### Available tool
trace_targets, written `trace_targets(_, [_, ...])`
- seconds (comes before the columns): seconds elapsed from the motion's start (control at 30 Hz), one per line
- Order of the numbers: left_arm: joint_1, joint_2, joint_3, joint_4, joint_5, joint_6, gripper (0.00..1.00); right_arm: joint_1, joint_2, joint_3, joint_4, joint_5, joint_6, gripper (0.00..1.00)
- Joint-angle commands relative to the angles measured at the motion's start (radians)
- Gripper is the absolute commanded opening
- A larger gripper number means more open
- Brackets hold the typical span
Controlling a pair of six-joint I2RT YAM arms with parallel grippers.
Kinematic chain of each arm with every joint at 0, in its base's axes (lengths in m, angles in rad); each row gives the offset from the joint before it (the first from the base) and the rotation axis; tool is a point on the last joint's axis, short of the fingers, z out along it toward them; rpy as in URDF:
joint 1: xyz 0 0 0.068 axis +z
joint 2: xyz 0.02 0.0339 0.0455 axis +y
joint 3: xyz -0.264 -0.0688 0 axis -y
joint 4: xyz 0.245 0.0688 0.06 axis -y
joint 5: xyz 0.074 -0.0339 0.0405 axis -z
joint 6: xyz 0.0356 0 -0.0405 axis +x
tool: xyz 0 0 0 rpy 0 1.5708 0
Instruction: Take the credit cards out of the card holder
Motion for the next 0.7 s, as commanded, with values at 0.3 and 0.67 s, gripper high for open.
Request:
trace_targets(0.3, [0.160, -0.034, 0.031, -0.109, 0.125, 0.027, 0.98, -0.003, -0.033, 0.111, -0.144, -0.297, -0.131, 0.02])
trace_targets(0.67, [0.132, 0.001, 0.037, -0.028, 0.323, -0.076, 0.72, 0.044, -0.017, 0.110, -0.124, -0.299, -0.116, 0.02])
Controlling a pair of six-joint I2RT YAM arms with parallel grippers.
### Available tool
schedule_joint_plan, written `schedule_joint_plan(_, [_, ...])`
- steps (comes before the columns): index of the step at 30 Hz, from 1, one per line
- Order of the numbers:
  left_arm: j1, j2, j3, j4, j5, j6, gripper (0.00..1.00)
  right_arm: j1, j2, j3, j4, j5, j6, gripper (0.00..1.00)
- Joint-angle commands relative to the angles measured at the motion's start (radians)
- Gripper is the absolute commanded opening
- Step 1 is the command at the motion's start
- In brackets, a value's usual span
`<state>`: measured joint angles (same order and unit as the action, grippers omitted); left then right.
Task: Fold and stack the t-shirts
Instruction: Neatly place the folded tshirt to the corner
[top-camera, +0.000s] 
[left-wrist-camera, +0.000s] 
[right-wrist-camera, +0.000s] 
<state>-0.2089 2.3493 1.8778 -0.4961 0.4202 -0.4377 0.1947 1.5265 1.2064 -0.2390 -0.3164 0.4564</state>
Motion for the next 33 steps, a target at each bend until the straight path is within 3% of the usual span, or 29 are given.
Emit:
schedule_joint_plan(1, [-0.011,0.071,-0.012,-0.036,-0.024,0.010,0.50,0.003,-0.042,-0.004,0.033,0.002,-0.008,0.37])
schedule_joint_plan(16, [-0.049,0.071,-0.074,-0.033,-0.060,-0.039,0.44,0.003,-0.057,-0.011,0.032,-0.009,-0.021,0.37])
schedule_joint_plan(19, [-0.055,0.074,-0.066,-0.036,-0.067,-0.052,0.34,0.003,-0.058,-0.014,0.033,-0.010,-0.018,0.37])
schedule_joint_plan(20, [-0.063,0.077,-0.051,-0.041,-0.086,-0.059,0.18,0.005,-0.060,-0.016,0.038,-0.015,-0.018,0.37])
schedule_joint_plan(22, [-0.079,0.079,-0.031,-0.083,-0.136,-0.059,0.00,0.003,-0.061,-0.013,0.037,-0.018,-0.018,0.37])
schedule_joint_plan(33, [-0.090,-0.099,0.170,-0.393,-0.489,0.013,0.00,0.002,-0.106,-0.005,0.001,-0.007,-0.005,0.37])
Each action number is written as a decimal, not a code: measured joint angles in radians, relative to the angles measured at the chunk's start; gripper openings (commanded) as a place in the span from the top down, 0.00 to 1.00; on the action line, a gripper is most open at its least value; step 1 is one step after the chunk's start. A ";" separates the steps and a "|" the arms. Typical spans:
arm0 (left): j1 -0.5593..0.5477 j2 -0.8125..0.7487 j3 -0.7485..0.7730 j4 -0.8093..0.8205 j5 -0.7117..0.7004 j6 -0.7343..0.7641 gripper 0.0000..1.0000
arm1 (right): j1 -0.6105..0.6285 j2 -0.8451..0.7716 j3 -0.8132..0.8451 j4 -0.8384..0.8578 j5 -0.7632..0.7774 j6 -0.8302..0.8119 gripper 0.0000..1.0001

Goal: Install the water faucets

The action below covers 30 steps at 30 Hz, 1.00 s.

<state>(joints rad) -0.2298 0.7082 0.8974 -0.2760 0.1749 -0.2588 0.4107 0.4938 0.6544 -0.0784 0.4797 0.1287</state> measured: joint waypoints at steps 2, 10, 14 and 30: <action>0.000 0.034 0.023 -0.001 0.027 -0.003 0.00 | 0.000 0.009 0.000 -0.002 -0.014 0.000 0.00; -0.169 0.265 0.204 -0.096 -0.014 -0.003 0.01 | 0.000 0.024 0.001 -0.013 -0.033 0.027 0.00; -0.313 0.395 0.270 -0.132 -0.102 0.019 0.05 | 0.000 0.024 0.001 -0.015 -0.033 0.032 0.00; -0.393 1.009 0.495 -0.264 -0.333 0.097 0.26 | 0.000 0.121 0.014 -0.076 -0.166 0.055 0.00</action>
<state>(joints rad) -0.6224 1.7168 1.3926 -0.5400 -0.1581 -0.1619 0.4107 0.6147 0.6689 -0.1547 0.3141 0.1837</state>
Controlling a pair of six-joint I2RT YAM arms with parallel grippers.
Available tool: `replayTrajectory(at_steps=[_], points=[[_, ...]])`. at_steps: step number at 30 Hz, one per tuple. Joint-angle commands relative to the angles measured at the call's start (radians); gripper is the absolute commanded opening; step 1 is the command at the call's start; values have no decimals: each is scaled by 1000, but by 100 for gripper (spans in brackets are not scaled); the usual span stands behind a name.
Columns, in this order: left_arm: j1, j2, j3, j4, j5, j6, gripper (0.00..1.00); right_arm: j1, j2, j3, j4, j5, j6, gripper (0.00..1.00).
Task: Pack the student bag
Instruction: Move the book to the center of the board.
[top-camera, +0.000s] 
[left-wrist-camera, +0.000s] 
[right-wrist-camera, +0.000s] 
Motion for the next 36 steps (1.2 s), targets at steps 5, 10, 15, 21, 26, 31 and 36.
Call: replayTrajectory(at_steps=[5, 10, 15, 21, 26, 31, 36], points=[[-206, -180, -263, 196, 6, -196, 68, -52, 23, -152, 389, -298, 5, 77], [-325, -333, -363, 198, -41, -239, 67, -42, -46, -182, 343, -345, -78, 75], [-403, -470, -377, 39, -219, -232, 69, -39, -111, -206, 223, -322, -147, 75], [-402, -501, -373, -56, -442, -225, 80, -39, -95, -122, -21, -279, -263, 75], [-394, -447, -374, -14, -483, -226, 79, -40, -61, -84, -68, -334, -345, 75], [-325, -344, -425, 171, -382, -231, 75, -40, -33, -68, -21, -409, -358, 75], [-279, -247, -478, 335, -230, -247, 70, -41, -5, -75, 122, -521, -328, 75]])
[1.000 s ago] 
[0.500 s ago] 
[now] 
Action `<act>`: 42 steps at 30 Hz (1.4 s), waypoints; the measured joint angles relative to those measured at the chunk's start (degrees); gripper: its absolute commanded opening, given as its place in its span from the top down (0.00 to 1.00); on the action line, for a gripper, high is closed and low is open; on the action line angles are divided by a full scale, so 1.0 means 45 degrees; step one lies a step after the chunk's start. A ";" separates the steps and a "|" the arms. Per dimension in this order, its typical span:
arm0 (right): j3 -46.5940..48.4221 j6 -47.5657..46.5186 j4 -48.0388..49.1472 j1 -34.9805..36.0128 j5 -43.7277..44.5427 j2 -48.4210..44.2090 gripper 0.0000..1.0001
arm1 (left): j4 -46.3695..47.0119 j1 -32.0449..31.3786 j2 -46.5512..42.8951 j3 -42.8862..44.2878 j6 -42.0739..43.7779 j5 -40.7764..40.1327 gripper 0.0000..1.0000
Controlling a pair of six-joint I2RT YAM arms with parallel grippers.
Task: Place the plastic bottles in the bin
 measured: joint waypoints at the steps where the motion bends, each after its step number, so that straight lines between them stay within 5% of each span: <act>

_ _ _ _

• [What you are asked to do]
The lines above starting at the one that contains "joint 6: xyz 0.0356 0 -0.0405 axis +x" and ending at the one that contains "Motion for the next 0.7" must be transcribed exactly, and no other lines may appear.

• [Your response]
joint 6: xyz 0.0356 0 -0.0405 axis +x
tool: xyz 0 0 0 rpy 0 1.5708 0
Instruction: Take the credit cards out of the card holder
Motion for the next 0.7 s, as commanded, with values at 0.3 and 0.67 s, gripper high for open.

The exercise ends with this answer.